• _ABOUT THIS EXERCISE_: Only the stretch below from the line holding "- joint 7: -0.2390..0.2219" through the line holding "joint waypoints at" should be restated, word for word and with both ends included; pictures stay out.

[Records from a data collection]
● ● ● ● ●
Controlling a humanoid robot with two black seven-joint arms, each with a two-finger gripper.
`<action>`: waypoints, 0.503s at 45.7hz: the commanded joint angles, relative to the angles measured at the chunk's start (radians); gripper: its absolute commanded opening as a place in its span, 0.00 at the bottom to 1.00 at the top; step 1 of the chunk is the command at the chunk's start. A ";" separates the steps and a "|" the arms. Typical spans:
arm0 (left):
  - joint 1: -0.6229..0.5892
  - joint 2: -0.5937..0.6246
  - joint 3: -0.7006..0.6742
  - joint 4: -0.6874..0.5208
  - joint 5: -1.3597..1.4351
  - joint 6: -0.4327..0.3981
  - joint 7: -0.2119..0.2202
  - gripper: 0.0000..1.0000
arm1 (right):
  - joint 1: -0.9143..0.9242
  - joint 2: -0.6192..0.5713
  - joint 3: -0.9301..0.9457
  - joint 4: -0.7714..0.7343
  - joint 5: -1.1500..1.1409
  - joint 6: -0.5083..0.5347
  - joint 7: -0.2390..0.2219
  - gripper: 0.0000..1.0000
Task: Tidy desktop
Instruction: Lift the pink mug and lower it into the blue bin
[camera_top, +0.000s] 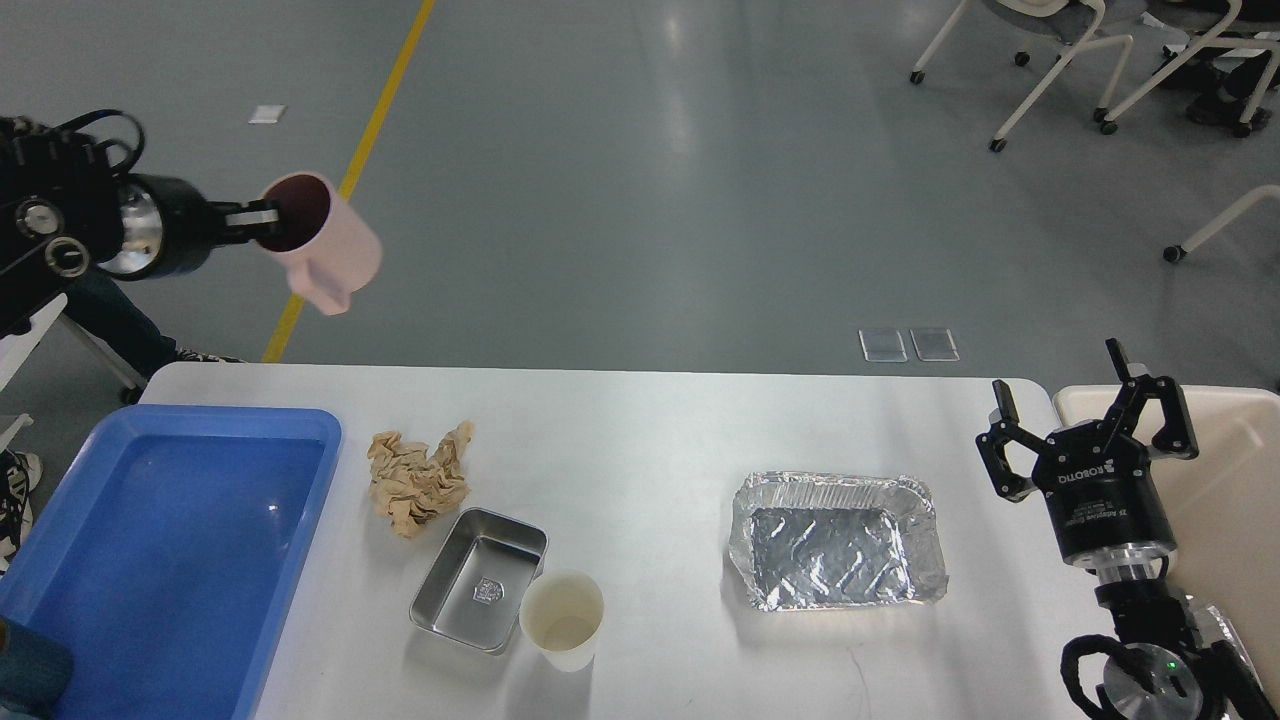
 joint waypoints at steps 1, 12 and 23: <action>0.133 0.125 -0.016 -0.002 0.000 0.021 -0.020 0.00 | 0.001 0.003 -0.002 0.000 0.000 0.000 0.000 1.00; 0.368 0.189 -0.048 -0.005 -0.002 0.125 -0.096 0.00 | 0.004 0.003 -0.007 -0.001 0.000 0.000 0.000 1.00; 0.524 0.181 -0.051 -0.126 0.001 0.200 -0.099 0.00 | 0.004 0.003 -0.008 -0.001 0.000 -0.001 0.000 1.00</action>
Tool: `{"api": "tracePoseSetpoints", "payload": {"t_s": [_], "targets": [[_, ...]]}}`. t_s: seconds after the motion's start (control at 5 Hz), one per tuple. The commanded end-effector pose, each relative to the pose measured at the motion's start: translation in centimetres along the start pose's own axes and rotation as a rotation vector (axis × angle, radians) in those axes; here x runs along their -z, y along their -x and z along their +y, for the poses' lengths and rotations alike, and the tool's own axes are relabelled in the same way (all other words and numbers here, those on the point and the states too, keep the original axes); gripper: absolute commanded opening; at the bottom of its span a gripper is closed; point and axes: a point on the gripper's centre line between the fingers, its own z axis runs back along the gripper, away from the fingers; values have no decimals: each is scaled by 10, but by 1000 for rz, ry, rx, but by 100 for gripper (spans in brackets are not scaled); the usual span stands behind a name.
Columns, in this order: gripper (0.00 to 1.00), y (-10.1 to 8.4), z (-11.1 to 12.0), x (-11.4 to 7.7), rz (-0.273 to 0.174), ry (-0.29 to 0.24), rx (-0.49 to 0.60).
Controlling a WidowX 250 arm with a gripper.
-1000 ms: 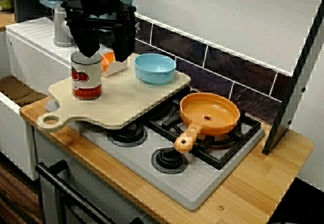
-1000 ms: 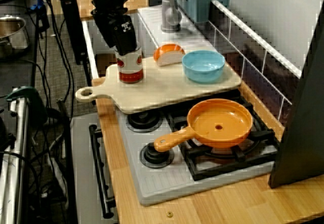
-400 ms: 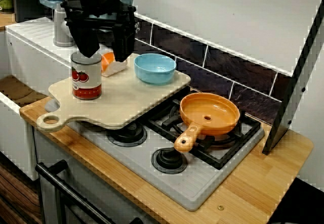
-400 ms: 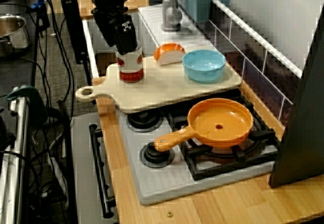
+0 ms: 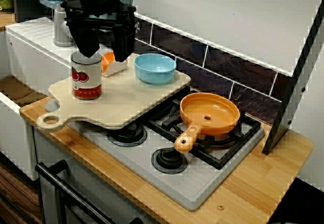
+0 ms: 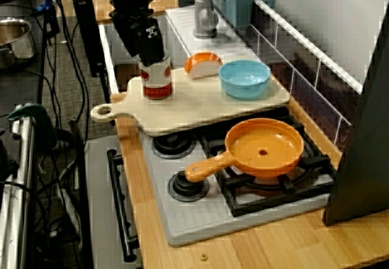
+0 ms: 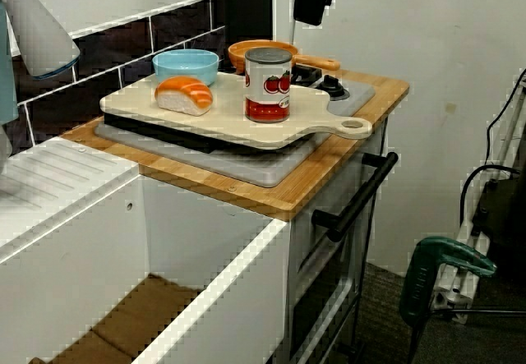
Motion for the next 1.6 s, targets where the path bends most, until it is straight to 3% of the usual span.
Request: {"api": "tracePoseSetpoints", "payload": {"t_s": [0.0,0.4,1.2,1.4], "targets": [[100,-9,-1,-9,-35,11,-2],[100,-4,-12,-12,-38,-3,28],[100,8,-24,43,-74,-61,133],[11,12,-20,52,-82,-75,143]]}}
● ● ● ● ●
• _YOUR RESPONSE_:
  - joint 7: -0.2390..0.2219
  - gripper: 0.0000..1.0000
Task: Tidy desktop
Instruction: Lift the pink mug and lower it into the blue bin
[camera_top, +0.000s] 
 joint waypoints at steps 1, 12 and 23: <action>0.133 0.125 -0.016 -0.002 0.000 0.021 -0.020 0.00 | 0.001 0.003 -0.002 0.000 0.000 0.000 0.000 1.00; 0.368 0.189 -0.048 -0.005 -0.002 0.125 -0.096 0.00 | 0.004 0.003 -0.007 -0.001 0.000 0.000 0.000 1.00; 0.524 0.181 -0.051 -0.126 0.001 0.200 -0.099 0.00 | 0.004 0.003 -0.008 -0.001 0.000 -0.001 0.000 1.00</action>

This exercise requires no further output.